Ibis: steel and titanium frames, bikes, handlebars, stems, seatposts


----------



## jus1gear (Apr 10, 2006)

PaMtnBkr said:


> For me it's Large Hardware shorts. Best shorts I ever had. Killer chamois and tough shell. Comfy as hell. I literally wore mine out, the material where it contacts the seat just disappeared after 3 years of non stop use. My other favorite company was Onza. Loved their Porcupine tires and their pedals too!


I second Onza, I rode Porcs and the pedals for at least 5 years.

Trav


----------



## Jessep (Dec 1, 2004)

I always wanted a pair of Grafton's, but was a poor kid when they were around. Something tells me my 8" xt rotor works a bit better than these. But shimano doesn't use 3D violet..

*sigh*


----------



## BurkeVT (Jul 11, 2003)

*Suntour*

At least their old MTB component line. I still have a pair of 8spd XC pro thumbshifters on my hardtail. Their components were bomber, if not a little behind the rapidfire fold of Shimano in the early 90's.


----------



## Eric Hoefer (Jan 19, 2004)

I've got a set of Onza Barends Im holding on-to to throw on a retro project if I ever come across one that I wanna do. I loved those things but they just dont have a place on any of my bikes at the moment.


----------



## Colonel Flagg (Jan 7, 2006)

Bontrager (the real Bontrager, not the Trek reincarnation), Bridgestone, Mountain Goat, Swobo (I guess they're back), Schwinn/Paramount.


----------



## El Salt (Oct 18, 2004)

> a pair of Grafton's


Ahhh yes, I had these [Grafton's] on my Merlin HT on the straight bladed Ti fork. The one w/ the 1" head tube, and U-brake on the rear chainstay. Used a McMahn "Power Link" on the U-brake mounts. Anyone remember these?

MRC POWERLINK

This brake has a style of its own and is unique among all brakes because it uses a machined aluminum a scissored link arm between the brake arms to deliver simutaneous arm movement. Unfortuately this brake is made to fit U-Brake studs only The Power link is twist on the roller cam design in brakes. It is made of precision machined aluminum. Rather than a cable joining the end of each brake arm, the Power Link has two equal length, machined "bridge" or link pieces that revolve on precisely machined brass sleeves on the mounting stud. These bridge pieces are joined in the center with a pivoting brass bushing that incorporates a brake cable anchor bolt system. When the brake is installed, the brake wire is adjusted so the link pieces are pivoted down forming a "V". As the brake cable wire is drawn up, it pulls the bridge pieces so they are horizontal, which forces the brake arms apart and the brake pads to close around the rim. Direct linkage with firm positve braking. The Power Link comes with Kool Stop Eagle Claw pads and a MRC Power Link Flex-Plate. The Power Link weighs 153 grams, the brake pads add 47 grams, totaling 200 grams. The Flex Plate weighs 21 grams. The Power Link is available in Blue, Black, Lavender or Silver.

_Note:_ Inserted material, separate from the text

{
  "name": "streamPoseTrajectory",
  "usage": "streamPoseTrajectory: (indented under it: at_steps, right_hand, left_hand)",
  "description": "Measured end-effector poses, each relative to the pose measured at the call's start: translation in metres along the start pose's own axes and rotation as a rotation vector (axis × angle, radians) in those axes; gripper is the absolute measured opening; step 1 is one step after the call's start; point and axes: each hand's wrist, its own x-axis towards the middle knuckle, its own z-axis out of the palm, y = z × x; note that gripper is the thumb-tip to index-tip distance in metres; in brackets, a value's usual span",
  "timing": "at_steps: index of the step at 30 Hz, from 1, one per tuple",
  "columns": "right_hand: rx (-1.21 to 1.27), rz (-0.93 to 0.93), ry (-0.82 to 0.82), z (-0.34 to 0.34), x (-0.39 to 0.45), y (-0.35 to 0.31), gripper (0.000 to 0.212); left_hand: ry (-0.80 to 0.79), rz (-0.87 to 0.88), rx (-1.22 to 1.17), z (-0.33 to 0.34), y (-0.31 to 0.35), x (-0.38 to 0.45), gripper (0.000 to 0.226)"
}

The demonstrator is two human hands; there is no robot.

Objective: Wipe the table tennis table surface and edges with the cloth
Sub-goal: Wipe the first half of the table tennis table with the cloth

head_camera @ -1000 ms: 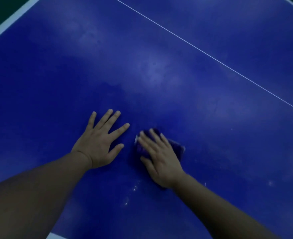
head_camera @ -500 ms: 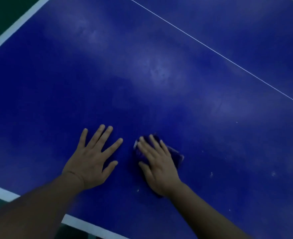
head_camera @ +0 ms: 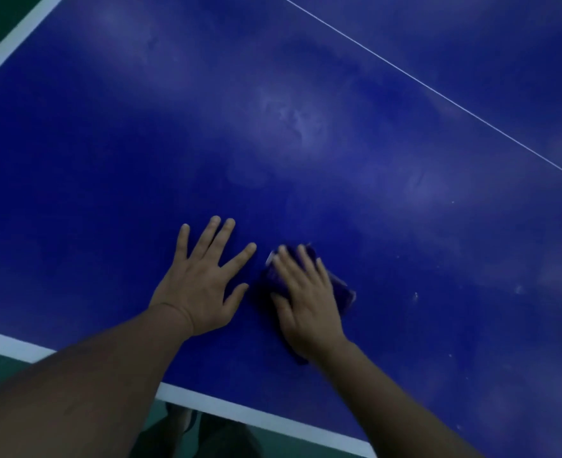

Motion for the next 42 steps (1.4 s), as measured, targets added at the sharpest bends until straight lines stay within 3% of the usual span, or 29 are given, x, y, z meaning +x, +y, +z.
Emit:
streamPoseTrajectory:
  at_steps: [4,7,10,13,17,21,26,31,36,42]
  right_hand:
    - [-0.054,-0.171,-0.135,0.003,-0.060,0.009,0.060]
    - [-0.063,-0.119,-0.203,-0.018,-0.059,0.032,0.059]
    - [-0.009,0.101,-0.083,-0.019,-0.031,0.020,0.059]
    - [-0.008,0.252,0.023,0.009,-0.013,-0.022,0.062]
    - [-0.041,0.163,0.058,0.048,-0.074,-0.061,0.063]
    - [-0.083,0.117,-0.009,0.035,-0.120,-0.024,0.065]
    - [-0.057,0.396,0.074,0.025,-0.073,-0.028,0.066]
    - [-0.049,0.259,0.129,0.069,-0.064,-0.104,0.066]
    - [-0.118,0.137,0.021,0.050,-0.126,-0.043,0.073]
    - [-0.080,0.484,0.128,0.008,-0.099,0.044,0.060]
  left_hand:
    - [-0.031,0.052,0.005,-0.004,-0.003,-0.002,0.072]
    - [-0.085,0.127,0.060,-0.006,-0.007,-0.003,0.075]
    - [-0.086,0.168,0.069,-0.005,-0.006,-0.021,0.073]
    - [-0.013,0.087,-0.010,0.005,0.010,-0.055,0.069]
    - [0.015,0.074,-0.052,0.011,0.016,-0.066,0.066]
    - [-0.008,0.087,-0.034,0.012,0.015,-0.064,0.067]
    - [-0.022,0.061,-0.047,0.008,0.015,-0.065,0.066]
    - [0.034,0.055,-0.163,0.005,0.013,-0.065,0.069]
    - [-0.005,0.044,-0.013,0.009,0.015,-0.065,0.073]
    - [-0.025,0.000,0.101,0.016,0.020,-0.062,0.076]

Actually, I still have this bike / frame. It doesn't get much ride time. I've converted it into a SS, but with the late '80 geometry (long TT and chain stays), it really is a very expensive (old tech) beach cruiser!


----------



## hollister (Sep 16, 2005)

Colonel Flagg said:


> Bontrager (the real Bontrager, not the Trek reincarnation), Bridgestone, Mountain Goat, Swobo (I guess they're back), Schwinn/Paramount.


you took the words outta my mouth. BRING BACK BONTRAGER!!!!!!!!


----------



## bitflogger (Jan 12, 2004)

*Fat City Cycles would have to be in such a list.*

I suppose American should be in the list too. They had a long top tube long before Gary Fisher and the Waterloo copy cats gave it a stupid name.

Bullseye should also get some fame.


----------



## Maida7 (Apr 29, 2005)

All those Filet brazed steel frame makers like:

Ritchey
Mtn Goat
Off Road Toad
Bontrager

They would need some tubing so bring back the Tange Prestige.

But I miss most the old tire designs. I'd like a set of Specialized Ground Contols (the originals) but in UST tubeless format.


----------



## fsp (Feb 15, 2006)

Mantis, Yeti, Mt Goat, Fat Chance, Klein, Salsa
Suntour, Grafton, Ringle, Machine Tech, IRD

What an interesting place the mtb world used to be...


----------



## phatphil (Feb 3, 2004)

PaMtnBkr said:


> For me it's Large Hardware shorts. Best shorts I ever had. Killer chamois and tough shell. Comfy as hell. I literally wore mine out, the material where it contacts the seat just disappeared after 3 years of non stop use. My other favorite company was Onza. Loved their Porcupine tires and their pedals too!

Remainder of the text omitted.